- [WHAT THIS TASK INVOLVES]: Please take the lines from the one holding "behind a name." through the one holding "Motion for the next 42" in the data below and copy them exactly.
** MATERIAL SUPPLIED follows **
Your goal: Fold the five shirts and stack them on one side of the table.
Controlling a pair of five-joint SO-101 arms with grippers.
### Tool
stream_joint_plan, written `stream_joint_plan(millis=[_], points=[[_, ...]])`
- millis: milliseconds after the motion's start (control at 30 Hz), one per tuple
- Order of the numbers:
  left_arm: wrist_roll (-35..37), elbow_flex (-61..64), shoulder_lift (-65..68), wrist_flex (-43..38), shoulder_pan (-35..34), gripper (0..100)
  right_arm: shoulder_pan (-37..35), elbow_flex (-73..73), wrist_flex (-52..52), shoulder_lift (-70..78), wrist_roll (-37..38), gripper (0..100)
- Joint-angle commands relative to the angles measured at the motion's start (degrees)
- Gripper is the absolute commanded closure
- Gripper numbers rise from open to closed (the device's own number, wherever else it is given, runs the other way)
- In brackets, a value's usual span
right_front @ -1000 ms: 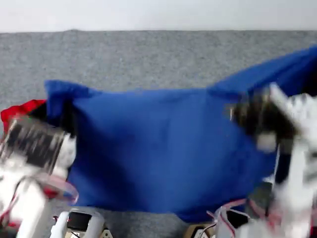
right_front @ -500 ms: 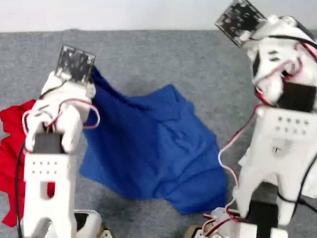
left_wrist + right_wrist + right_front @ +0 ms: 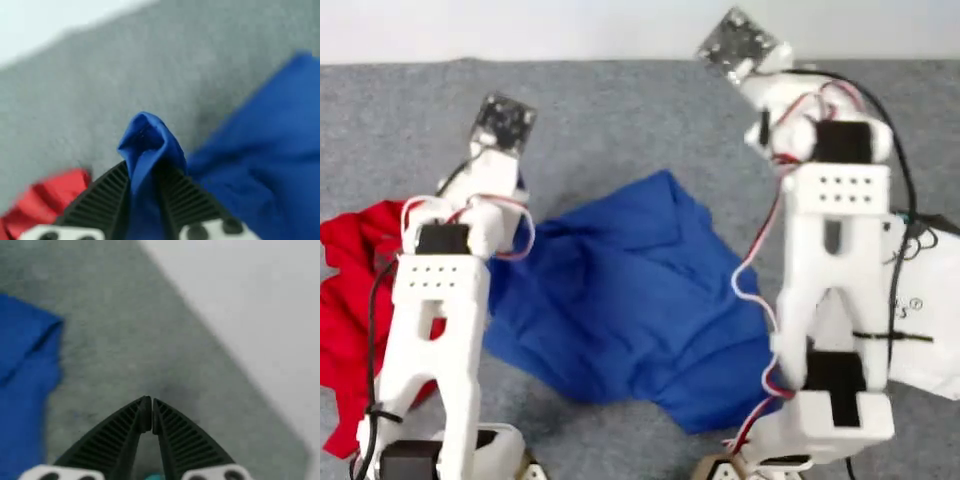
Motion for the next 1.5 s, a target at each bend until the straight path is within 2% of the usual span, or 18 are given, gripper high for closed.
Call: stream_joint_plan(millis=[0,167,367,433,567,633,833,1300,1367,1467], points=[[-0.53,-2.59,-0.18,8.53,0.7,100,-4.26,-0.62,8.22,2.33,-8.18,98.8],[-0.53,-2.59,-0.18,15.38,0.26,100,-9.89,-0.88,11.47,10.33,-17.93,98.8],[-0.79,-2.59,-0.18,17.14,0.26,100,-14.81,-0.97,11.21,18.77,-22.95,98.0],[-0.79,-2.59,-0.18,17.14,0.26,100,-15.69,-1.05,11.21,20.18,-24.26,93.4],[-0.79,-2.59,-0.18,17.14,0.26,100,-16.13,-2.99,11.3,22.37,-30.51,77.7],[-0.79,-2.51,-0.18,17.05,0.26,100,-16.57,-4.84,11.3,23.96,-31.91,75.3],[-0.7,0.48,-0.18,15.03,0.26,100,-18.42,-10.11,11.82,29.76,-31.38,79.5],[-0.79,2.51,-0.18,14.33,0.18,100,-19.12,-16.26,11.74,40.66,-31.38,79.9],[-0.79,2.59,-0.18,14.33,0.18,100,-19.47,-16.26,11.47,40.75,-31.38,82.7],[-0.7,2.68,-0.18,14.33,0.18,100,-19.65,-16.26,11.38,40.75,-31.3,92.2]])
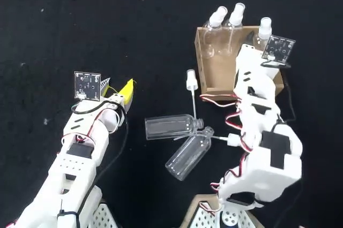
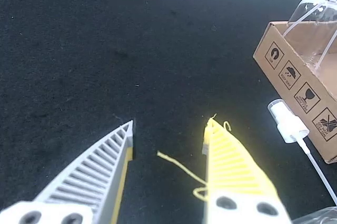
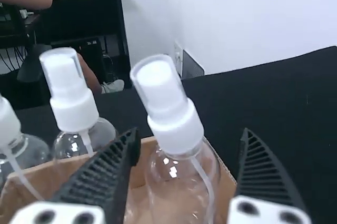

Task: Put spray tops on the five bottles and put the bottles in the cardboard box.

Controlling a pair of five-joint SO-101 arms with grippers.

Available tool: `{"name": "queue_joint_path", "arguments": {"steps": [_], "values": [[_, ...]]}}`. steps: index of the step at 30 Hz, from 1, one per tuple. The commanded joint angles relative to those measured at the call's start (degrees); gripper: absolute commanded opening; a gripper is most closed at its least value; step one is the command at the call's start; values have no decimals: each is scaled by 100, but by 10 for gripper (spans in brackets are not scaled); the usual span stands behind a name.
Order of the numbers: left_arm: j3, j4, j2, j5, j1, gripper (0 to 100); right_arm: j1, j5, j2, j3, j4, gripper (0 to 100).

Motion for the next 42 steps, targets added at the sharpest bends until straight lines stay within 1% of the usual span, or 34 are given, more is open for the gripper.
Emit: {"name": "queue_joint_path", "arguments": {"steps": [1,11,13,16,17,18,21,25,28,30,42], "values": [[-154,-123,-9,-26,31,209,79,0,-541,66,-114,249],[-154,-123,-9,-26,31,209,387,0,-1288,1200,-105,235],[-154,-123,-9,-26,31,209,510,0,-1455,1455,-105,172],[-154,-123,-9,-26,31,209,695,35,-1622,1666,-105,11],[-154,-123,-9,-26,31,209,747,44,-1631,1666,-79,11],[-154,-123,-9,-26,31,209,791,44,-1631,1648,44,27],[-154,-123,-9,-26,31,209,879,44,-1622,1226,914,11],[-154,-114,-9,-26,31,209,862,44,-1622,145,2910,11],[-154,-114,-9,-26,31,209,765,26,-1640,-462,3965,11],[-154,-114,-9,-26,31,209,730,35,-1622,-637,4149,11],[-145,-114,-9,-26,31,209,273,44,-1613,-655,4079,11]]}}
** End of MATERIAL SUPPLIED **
- [RESULT FOR THIS EXERCISE]:
Available tool: `{"name": "queue_joint_path", "arguments": {"steps": [_], "values": [[_, ...]]}}`. steps: index of the step at 30 Hz, from 1, one per tuple. The commanded joint angles relative to those measured at the call's start (degrees); gripper: absolute commanded opening; a gripper is most closed at its least value; step one is the command at the call's start; values have no decimals: each is scaled by 100, but by 10 for gripper (spans in brackets are not scaled); the usual span stands behind a name.
Order of the numbers: left_arm: j3, j4, j2, j5, j1, gripper (0 to 100); right_arm: j1, j5, j2, j3, j4, gripper (0 to 100).

Motion for the next 42 steps, targets added at the sharpest bends until straight lines stay within 1% of the usual span, or 34 are given, more is open for the gripper.

This output is finished.